From the data below, please reproduce exactly everything from the line that contains "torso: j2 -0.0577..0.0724" down to the line that contains "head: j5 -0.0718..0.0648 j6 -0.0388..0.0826", with both ends included.

──────────────────────────────

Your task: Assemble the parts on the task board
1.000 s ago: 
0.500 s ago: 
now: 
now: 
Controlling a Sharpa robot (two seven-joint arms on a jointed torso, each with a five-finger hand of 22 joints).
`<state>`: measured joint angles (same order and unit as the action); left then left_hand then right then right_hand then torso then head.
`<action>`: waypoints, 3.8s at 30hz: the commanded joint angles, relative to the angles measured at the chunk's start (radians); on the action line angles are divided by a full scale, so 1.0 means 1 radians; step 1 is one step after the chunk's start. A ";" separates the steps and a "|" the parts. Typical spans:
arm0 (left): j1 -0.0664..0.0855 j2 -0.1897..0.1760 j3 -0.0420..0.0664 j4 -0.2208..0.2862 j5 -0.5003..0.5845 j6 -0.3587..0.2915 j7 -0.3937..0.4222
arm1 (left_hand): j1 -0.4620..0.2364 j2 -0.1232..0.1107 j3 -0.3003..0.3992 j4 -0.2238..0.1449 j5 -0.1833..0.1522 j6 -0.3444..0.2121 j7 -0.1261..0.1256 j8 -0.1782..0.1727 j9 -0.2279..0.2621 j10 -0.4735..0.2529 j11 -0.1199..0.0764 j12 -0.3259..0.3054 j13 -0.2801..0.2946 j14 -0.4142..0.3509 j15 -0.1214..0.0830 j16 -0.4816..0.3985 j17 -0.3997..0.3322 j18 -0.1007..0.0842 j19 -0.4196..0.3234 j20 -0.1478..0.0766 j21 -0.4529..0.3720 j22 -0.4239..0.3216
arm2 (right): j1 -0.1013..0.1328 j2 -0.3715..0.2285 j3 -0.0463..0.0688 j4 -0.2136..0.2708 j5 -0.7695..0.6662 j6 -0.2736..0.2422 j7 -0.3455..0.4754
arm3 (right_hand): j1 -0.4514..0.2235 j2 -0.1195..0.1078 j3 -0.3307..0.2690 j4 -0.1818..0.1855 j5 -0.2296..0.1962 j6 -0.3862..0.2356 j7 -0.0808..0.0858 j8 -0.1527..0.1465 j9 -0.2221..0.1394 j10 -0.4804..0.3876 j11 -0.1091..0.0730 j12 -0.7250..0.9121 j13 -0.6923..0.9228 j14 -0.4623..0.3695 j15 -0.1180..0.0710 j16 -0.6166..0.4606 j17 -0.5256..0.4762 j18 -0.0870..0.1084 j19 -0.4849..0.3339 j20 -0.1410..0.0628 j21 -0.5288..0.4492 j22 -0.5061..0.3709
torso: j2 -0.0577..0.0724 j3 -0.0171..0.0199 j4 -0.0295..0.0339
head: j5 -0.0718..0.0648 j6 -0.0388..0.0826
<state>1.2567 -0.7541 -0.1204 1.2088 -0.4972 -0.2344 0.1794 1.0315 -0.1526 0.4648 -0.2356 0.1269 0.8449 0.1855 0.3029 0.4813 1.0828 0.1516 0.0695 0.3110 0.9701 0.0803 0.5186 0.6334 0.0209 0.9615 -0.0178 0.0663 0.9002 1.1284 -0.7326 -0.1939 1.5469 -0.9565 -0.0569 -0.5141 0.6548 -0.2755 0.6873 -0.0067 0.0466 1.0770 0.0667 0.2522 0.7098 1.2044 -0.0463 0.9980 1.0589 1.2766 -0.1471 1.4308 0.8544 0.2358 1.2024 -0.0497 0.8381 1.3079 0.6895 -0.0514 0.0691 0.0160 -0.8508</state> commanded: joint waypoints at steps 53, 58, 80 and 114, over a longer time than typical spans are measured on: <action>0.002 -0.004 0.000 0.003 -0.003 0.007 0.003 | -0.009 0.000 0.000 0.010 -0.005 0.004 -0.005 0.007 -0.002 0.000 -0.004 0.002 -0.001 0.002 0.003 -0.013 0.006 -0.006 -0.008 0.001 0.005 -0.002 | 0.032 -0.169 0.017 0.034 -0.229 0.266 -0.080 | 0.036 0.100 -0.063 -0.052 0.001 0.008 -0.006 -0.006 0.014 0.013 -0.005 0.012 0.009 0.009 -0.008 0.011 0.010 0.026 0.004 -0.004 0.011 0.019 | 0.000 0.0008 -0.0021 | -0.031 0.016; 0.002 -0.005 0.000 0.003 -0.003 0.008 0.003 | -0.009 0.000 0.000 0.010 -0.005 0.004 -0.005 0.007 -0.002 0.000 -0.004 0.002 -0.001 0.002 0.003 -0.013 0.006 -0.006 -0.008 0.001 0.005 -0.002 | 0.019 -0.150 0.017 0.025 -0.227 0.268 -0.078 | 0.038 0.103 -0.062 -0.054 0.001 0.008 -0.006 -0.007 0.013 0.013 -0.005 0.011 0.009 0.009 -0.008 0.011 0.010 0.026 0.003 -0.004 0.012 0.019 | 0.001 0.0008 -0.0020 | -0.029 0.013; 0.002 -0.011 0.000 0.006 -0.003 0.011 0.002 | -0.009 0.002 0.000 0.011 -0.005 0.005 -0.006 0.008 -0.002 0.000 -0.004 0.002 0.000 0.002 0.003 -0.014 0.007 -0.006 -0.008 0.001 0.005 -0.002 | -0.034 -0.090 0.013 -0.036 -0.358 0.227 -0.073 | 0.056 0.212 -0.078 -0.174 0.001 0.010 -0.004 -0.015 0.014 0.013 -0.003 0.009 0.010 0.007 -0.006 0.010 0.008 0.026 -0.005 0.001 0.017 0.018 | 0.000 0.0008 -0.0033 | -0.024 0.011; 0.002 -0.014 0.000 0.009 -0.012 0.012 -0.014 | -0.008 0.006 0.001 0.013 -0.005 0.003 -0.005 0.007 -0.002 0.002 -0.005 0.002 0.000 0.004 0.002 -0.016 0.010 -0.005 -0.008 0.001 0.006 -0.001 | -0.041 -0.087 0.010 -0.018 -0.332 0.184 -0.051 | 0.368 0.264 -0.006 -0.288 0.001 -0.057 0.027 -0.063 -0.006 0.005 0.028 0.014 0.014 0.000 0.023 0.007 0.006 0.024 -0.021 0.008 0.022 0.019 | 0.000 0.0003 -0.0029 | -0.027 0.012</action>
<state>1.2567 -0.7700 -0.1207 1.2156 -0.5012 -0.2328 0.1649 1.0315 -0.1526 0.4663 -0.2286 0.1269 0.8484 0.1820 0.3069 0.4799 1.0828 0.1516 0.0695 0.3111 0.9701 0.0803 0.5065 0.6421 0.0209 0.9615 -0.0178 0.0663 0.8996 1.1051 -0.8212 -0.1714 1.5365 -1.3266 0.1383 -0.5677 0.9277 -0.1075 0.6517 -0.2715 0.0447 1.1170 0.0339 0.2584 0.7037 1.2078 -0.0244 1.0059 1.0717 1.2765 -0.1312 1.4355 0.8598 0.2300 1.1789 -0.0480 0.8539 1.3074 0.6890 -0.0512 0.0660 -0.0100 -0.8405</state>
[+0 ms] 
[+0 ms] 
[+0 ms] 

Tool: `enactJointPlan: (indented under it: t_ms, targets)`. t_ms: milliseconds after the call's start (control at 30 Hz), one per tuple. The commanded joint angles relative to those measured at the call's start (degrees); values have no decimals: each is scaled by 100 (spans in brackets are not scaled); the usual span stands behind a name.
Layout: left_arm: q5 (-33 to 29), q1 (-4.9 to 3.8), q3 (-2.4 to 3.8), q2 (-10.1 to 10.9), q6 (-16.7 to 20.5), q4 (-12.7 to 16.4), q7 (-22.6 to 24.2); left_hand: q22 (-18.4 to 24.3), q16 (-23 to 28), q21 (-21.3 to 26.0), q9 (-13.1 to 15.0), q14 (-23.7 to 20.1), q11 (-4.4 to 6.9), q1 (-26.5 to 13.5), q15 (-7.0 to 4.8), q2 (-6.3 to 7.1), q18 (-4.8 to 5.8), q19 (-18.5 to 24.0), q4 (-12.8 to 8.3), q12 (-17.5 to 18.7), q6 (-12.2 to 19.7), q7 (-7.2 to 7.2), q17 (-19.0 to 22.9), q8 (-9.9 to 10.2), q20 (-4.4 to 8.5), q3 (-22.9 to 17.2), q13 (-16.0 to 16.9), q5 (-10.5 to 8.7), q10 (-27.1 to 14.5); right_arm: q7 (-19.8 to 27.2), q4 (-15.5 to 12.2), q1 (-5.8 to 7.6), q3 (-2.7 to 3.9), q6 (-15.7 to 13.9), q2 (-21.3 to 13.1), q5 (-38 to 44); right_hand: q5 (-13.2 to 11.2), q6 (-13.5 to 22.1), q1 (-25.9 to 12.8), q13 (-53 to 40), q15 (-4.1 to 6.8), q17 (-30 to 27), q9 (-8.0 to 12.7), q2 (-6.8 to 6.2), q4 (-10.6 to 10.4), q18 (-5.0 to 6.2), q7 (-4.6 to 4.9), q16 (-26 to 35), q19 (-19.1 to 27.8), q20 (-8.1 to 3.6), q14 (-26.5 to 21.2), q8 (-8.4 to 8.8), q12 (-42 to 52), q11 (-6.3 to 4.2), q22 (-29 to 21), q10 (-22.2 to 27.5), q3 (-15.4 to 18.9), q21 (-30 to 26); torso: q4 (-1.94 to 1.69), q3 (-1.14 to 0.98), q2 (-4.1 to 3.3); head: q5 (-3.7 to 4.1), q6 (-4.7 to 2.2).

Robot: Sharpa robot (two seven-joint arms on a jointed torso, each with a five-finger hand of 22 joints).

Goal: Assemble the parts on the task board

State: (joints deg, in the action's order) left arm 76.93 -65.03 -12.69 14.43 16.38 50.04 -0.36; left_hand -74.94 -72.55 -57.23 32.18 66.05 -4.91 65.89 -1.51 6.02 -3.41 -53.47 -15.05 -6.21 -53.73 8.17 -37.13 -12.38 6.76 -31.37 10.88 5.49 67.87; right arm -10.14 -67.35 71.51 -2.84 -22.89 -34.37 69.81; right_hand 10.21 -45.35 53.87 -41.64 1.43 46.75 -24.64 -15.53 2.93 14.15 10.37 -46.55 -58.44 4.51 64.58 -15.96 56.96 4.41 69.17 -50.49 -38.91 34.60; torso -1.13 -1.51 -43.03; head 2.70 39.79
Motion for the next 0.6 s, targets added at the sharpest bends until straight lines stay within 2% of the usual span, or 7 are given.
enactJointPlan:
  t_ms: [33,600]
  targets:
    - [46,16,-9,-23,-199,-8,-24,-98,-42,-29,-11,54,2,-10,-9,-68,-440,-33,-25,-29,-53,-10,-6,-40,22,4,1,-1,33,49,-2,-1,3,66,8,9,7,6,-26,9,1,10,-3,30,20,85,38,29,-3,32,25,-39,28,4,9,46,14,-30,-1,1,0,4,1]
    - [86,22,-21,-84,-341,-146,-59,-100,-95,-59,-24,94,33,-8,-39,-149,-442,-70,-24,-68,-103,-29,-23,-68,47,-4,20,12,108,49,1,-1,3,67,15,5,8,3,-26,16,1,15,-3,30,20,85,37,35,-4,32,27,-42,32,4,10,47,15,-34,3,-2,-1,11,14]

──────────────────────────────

> **EXERCISE SOLUTION**:
torso: j2 -0.0577..0.0724 j3 -0.0171..0.0199 j4 -0.0295..0.0339
head: j5 -0.0718..0.0648 j6 -0.0388..0.0826

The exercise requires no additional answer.